### Problem statement
Transcribe the entire listing exactly.

* * * * * * *

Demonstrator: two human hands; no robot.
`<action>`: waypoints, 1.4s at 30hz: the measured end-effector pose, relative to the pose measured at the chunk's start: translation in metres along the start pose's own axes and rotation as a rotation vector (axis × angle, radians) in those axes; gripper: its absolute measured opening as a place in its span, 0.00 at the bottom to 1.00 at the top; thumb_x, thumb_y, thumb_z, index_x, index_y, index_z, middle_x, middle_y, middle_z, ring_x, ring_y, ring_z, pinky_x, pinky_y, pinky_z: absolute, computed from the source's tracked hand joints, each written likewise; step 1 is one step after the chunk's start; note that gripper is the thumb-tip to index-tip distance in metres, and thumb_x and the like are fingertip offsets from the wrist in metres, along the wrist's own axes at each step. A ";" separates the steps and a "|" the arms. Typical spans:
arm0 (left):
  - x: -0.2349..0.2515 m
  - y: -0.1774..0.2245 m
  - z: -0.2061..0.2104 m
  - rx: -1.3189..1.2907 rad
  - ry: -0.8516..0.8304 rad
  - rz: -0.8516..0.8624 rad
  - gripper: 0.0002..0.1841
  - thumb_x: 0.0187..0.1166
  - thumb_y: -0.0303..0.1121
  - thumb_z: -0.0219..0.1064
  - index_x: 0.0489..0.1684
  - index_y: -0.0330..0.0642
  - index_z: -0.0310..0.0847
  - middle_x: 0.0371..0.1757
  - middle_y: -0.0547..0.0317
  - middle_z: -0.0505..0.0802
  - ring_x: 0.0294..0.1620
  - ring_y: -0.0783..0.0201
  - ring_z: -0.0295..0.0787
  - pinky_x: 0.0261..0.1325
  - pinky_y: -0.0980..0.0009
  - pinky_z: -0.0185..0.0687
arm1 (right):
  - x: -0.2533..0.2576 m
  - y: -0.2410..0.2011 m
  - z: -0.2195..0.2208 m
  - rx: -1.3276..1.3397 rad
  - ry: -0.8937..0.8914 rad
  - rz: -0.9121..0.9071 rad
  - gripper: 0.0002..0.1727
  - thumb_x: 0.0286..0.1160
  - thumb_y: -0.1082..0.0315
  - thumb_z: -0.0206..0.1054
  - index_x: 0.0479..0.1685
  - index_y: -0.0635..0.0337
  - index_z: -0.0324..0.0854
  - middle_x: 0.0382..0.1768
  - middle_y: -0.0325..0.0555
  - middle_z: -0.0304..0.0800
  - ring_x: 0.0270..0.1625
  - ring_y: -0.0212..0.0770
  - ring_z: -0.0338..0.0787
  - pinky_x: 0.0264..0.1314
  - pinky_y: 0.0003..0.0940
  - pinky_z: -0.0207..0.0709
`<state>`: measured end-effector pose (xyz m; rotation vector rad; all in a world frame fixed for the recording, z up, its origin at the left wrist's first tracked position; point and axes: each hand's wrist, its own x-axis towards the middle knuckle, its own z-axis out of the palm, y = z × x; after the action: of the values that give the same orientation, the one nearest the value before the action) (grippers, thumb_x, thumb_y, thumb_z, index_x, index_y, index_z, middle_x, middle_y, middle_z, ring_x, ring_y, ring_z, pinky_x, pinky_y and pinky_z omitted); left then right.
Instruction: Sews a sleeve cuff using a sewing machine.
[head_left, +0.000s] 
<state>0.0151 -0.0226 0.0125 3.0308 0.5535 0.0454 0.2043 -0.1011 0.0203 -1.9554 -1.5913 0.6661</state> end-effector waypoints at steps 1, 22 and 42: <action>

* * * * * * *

### Your response
Demonstrator: two human hands; no robot.
`<action>`: waypoints, 1.4s at 30hz: the measured end-effector pose, relative to the pose measured at the chunk's start: translation in metres along the start pose's own axes and rotation as a rotation vector (axis × angle, radians) in those axes; gripper: its absolute measured opening as a place in its span, 0.00 at the bottom to 1.00 at the top; thumb_x, thumb_y, thumb_z, index_x, index_y, index_z, middle_x, middle_y, middle_z, ring_x, ring_y, ring_z, pinky_x, pinky_y, pinky_z: absolute, computed from the source's tracked hand joints, each written likewise; step 1 is one step after the chunk's start; note that gripper is the thumb-tip to index-tip distance in metres, and thumb_x and the like are fingertip offsets from the wrist in metres, along the wrist's own axes at each step. A ";" separates the steps and a "|" the arms. Typical spans:
arm0 (left):
  - x: -0.2349..0.2515 m
  - y: -0.1774..0.2245 m
  - z: -0.2061..0.2104 m
  - rx: -1.3189..1.2907 rad
  - ry: -0.8516..0.8304 rad
  - rz: -0.8516..0.8624 rad
  - gripper: 0.0002..0.1841
  - thumb_x: 0.0187..0.1166
  - thumb_y: -0.0303..0.1121
  - thumb_z: -0.0219..0.1064
  - index_x: 0.0489..0.1684
  - index_y: -0.0330..0.0642
  - index_z: -0.0310..0.0847
  - middle_x: 0.0371..0.1757
  - middle_y: -0.0547..0.0317
  - middle_z: -0.0505..0.0802
  - ring_x: 0.0294..0.1620
  - ring_y: -0.0783..0.0201
  - ring_z: -0.0295..0.0787
  - pinky_x: 0.0261..0.1325
  - pinky_y: -0.0980..0.0009
  - pinky_z: -0.0185..0.0687
arm1 (right):
  - x: -0.2533..0.2576 m
  - y: -0.2410..0.2011 m
  - z: -0.2195..0.2208 m
  - rx: -1.3276..1.3397 rad
  - ry: -0.8937..0.8914 rad
  - rz: -0.9121..0.9071 rad
  - gripper: 0.0002..0.1727
  - thumb_x: 0.0286..0.1160
  - thumb_y: -0.1082..0.0315
  - thumb_z: -0.0206..0.1054
  - index_x: 0.0479..0.1685
  - index_y: -0.0635..0.0337
  - index_z: -0.0324..0.0854
  - middle_x: 0.0382..0.1768
  - middle_y: -0.0325..0.0555
  - middle_z: -0.0304..0.0800
  - ring_x: 0.0270..0.1625
  - ring_y: -0.0212..0.0770
  - ring_z: -0.0338..0.0787
  - pinky_x: 0.0264..0.1314
  - pinky_y: 0.0003..0.0940
  - pinky_z: -0.0207..0.0709
`<state>`: measured end-effector pose (xyz m; rotation vector rad; all in a world frame fixed for the recording, z up, its origin at the left wrist's first tracked position; point and axes: each hand's wrist, its own x-axis towards the middle knuckle, its own z-axis out of the palm, y = z × x; after the action: of the values that give the same orientation, the one nearest the value before the action) (grippers, thumb_x, thumb_y, thumb_z, index_x, index_y, index_z, middle_x, middle_y, middle_z, ring_x, ring_y, ring_z, pinky_x, pinky_y and pinky_z omitted); left then right.
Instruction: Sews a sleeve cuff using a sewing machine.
[head_left, +0.000s] 
<state>0.0151 -0.0226 0.0125 3.0308 0.5535 0.0454 0.2043 -0.1011 0.0203 -1.9554 -1.5913 0.6661</state> end-effector waypoints at steps 1, 22 and 42: <action>

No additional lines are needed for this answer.